# [What you are asked to do]
Restate verbatim the span of lines below between the line with "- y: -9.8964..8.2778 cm" and the line with "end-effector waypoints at", including those two lines, and only that span.

# [Raw data]

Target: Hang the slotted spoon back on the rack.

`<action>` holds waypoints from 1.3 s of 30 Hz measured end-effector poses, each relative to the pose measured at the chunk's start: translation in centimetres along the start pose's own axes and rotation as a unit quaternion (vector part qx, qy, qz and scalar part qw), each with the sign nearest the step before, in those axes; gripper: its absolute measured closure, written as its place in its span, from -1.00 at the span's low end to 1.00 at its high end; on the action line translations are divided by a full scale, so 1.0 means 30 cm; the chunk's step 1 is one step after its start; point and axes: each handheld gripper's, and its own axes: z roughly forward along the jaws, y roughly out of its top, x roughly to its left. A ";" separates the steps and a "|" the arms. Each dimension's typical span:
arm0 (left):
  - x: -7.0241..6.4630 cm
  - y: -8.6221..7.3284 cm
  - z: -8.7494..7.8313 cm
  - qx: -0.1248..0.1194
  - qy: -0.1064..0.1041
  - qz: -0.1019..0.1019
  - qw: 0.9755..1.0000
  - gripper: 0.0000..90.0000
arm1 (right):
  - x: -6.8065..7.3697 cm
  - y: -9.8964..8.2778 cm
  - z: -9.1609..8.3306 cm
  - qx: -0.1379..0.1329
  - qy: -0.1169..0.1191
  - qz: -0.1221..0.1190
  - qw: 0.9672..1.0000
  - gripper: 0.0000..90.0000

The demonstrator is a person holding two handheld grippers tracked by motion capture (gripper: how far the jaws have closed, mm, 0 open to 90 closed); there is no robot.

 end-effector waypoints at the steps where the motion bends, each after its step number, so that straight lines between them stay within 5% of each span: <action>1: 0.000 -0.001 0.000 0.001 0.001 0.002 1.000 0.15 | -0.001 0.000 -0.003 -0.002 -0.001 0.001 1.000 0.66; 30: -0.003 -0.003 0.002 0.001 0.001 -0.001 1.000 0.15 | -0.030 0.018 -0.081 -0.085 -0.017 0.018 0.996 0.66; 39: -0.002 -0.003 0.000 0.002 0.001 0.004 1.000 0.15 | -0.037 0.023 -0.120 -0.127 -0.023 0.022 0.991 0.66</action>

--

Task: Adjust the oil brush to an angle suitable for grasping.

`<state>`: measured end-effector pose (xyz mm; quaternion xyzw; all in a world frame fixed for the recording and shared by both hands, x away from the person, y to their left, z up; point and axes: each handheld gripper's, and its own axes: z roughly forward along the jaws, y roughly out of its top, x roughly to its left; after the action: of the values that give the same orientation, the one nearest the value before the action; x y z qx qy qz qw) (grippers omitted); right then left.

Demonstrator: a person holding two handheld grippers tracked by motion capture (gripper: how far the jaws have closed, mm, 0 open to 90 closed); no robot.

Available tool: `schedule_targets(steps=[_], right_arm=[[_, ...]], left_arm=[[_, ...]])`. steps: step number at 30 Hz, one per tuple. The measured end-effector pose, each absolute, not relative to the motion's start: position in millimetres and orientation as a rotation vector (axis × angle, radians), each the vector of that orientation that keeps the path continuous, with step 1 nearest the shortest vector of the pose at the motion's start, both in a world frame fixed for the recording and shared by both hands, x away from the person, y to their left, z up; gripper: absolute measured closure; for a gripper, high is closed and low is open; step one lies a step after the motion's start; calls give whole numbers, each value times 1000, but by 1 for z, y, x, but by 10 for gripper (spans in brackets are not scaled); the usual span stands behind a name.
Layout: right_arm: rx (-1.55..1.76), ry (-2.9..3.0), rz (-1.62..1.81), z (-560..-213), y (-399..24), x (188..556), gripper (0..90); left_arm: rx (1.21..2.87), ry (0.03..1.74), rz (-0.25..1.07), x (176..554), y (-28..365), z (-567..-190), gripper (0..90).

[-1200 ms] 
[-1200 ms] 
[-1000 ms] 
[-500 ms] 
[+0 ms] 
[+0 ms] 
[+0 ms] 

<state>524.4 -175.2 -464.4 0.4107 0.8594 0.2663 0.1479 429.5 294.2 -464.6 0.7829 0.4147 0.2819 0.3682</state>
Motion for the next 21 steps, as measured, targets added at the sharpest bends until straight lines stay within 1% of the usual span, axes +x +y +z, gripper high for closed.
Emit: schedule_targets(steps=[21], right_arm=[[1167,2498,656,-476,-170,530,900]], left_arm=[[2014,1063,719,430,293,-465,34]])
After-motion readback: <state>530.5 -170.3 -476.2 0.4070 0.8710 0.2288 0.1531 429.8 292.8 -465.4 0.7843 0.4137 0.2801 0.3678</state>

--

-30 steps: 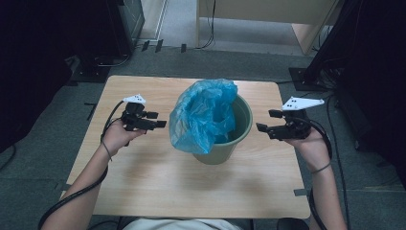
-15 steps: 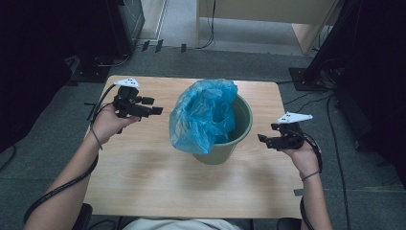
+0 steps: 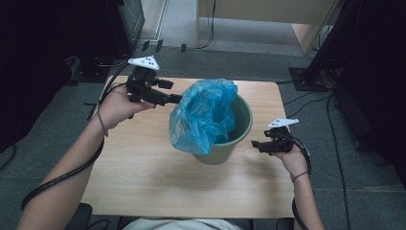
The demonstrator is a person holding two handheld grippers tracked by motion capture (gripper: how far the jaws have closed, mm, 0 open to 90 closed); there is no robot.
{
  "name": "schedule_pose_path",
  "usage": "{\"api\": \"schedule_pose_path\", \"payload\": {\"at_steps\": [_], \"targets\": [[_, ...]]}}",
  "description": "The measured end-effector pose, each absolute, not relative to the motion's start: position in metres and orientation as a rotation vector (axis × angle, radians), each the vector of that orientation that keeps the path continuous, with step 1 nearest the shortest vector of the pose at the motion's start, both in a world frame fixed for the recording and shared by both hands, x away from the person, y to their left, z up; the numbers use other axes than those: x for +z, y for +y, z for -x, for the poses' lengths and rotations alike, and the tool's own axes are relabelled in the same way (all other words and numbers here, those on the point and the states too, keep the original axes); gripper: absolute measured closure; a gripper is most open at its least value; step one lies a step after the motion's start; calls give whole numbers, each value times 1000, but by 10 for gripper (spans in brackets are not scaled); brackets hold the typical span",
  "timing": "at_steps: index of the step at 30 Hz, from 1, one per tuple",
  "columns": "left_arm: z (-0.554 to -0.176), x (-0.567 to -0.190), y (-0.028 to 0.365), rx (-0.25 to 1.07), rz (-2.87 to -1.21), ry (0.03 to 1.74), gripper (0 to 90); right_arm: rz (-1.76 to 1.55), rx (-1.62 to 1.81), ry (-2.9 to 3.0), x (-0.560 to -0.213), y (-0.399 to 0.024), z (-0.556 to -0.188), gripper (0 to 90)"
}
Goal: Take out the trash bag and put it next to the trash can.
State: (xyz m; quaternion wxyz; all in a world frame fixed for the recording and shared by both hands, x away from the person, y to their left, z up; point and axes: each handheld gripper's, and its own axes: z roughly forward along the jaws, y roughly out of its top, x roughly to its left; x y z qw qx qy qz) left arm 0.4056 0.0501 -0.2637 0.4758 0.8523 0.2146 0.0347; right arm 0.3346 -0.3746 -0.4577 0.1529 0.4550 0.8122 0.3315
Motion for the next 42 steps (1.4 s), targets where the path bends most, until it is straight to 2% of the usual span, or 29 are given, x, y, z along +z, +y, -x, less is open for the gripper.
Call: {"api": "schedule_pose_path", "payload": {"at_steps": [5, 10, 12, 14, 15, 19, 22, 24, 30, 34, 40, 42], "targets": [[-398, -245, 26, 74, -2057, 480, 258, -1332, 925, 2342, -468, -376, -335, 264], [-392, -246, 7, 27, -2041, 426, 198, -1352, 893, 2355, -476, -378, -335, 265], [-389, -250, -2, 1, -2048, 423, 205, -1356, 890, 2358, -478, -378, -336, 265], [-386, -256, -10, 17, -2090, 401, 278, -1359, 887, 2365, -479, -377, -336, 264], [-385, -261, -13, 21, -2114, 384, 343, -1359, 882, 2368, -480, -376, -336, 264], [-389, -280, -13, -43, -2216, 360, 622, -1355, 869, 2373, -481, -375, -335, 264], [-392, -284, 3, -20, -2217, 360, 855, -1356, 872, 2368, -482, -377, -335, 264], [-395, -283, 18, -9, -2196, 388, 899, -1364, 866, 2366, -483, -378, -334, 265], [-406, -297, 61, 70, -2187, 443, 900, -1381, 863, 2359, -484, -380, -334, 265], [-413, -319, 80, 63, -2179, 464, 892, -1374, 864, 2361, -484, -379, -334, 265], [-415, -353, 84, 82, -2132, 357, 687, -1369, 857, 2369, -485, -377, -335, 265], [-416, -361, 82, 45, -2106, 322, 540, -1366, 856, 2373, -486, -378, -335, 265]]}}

# [Answer section]
  - y: -9.8964..8.2778 cm
  - z: -9.1609..8.3306 cm
  - qx: -0.1379..0.1329
  - qy: -0.1169..0.1191
  - qz: -0.1221..0.1190
  - qw: 0.9672..1.0000
  - gripper: 0.0000..90.0000

The demonstrator is a person holding two handheld grippers tracked by motion capture (gripper: how far the jaws have closed, mm, 0 open to 90 closed); there is no robot.

 end-effector waypoints at the steps where the motion bends, each after its step number, so that straight lines between them stay within 5% of each span: <action>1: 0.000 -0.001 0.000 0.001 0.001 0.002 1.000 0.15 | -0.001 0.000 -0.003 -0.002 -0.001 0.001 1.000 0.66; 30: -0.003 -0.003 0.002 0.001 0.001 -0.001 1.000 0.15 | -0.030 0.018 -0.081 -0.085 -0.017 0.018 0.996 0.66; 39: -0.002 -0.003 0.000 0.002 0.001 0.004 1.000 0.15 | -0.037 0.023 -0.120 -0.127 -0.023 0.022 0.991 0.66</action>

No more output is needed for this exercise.